Remembering the 1986 Polar Sewer Pipe, er, "Capsule"

Polar explorer Paul Schurke turned on the Wayback Machine and recounted this story from 1986, and the fortuitous recovery of the so-called Polar Capsule. You can also see the entire story here:

Luck o’ the Irish finds the “Polar Time Capsule”

The 1986 dogsled trek that Will Steger & I (Paul Schurke) led to the North Pole was oddly fraught with inexplicable curiosities and encounters. Perhaps the most unlikely upshot involved a humble piece of plumbing pipe. Enjoy this bonified ‘believe it or not’ tale!

Wintergreen Dogsled Lodge photo

Standing on Top of the World

National Geographic deemed our epic 1986 dogsled trek to the North Pole “a landmark in polar exploration” because we did it WITHOUT resupply. Everything needed to sustain our 50 dogs & 8 team members in temps that reached 75 below zero, was carried with us — some 7,000 pounds of food, fuel and gear. When we reached our goal, all but a few pounds of that food (oatmeal!) had been consumed. As we awaited our ski plane pick-up at the Pole, we had only one thing to leave behind at the top of the world: a “polar time capsule.”

It stemmed from a whimsical idea Will Steger & I had months before. While training with our team in Ely, MN, we took a 4″ x 2′ section of plastic plumbing pipe, painted it blaze orange, affixed screw caps to both ends, and invited each team member to place a memento in it. If we reached the Pole, we’d leave the capsule behind for posterity.

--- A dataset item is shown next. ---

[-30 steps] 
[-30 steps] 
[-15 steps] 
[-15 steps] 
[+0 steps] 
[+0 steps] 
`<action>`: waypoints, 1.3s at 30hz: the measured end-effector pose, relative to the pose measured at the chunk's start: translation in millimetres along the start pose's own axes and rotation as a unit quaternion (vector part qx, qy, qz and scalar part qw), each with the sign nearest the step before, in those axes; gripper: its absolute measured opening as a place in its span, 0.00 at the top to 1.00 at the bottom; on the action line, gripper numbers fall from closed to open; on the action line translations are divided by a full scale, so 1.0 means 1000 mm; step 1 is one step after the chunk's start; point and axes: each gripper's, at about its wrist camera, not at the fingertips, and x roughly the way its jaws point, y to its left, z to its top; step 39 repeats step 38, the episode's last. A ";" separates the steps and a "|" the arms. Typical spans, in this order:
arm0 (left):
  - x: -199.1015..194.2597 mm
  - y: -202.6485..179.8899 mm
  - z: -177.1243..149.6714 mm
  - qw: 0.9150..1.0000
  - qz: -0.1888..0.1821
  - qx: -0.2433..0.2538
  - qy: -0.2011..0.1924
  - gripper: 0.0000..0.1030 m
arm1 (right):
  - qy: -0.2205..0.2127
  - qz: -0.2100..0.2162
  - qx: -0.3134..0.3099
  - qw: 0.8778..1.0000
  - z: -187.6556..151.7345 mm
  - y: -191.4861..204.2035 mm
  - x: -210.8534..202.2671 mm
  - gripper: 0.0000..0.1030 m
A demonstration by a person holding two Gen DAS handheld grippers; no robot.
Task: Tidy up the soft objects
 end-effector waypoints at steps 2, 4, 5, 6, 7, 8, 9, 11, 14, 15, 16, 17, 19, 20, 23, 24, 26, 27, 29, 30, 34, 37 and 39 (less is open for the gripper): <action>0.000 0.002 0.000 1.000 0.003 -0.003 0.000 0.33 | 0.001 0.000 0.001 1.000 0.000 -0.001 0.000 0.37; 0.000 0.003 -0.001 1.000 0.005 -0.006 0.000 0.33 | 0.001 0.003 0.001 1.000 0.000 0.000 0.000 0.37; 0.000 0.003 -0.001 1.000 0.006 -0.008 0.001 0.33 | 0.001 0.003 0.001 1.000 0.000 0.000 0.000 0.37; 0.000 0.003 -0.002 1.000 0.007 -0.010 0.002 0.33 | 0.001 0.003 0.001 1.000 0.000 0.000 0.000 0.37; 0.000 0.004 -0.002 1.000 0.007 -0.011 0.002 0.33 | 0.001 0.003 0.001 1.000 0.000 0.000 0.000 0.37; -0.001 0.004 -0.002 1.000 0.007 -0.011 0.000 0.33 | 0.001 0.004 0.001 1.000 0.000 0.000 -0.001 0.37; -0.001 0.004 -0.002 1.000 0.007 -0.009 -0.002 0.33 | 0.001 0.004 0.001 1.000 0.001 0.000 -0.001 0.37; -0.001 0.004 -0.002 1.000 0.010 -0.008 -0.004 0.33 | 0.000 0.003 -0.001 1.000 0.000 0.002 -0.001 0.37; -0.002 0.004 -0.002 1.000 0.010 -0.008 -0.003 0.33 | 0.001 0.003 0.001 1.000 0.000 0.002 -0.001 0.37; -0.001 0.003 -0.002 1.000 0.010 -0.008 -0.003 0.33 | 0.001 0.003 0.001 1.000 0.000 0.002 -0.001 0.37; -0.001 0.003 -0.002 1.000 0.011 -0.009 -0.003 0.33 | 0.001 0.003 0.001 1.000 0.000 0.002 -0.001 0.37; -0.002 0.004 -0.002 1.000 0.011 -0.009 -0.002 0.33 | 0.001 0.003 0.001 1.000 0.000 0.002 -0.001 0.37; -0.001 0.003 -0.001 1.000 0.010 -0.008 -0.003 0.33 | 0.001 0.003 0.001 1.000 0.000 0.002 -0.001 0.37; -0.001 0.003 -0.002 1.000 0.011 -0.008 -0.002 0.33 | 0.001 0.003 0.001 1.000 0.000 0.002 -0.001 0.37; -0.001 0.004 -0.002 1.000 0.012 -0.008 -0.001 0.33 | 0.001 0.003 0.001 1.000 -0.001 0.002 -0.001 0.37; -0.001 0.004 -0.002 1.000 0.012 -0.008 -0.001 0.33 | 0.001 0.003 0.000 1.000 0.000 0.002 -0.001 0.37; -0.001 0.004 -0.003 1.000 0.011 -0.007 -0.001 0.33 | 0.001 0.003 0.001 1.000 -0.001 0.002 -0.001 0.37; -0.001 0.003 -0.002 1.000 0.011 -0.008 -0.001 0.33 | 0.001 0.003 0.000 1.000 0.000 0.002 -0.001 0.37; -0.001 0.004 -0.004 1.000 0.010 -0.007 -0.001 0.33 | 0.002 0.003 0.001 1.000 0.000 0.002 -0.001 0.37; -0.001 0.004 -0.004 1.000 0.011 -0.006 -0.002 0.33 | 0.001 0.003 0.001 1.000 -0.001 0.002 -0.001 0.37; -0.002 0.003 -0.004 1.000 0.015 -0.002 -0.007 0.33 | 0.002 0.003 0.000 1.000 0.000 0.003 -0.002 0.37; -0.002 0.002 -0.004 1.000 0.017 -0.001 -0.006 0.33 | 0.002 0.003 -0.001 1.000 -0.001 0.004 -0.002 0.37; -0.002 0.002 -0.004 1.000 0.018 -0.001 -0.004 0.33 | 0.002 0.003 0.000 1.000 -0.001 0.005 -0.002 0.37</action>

It’s contents included a Boy Scout scarf, a beaded Indian belt, a letter to Santa Claus that a school child had given us, a small lace prayer circle, a 10 Kroner bill and a scroll with the story of our journey and the names of our team members and our hundreds of volunteer & sponsors.

On May 1, after a 2-month, 1,000-mile trek across the Arctic Ocean, we reached the Pole — frostbitten and battered but giddy with excitement. Our celebrations included a little dance around the top of the world during which I ceremoniously pitched the time capsule over my shoulder into a jumbled heap of ice. “Well,” laughed Will, “there’s something we’ll never see again!”

Wintergreen Dogsled Lodge photoUpon our return home, our expedition sponsor, Du Pont company, had a whimsical idea as well. To capitalize on the international media fanfare prompted by our success, they posted a press release offering a $5,000 reward for recovery of the capsule. Considering that it been set adrift among 5 million square miles of ice at the most remote spot on the planet, it was a safe bet.

But a funny thing happened. Nearly three years later, in February 1989, Irish carpenter Peadar Gallagher was on a Sunday stroll along the Atlantic Ocean beach in County Donegal. He spotted an odd bit of flotsam. Curious as to what it contained, he took it home and cracked it open. Unbeknownst to him, he’d found the time capsule. The one item inside that remained legible, was a Polaroid photo of our team bearing the words “National Geographic Society.” He reported the find to the American Embassy in Dublin which in turn helped put in touch with NGS and Du Pont officials in Washington D.C. “We were shocked,” said Du Pont’s Robert Slavin upon learning that the capsule had survived a 2,100 mile ocean journey. “After three years, we had simply forgot about it.”

Will with battered capsule

Then expedition marketing wizard Jeff Blumenfeld had another whimsical idea. To generate more media fanfare, plans were made to offer Gallagher an all-expense-paid first class vacation to New York City if he’d appear at an international media event to receive his check. But when Blumenfeld phoned Gallagher to alert him to the significance of his discovery and his reward, he got an unexpected response. No way, no how, said Gallagher. He had no interest in going to New York. He wouldn’t budge. So a forlorn Du Pont exec schlepped to Gallagher’s home to present the check and retrieve the capsule.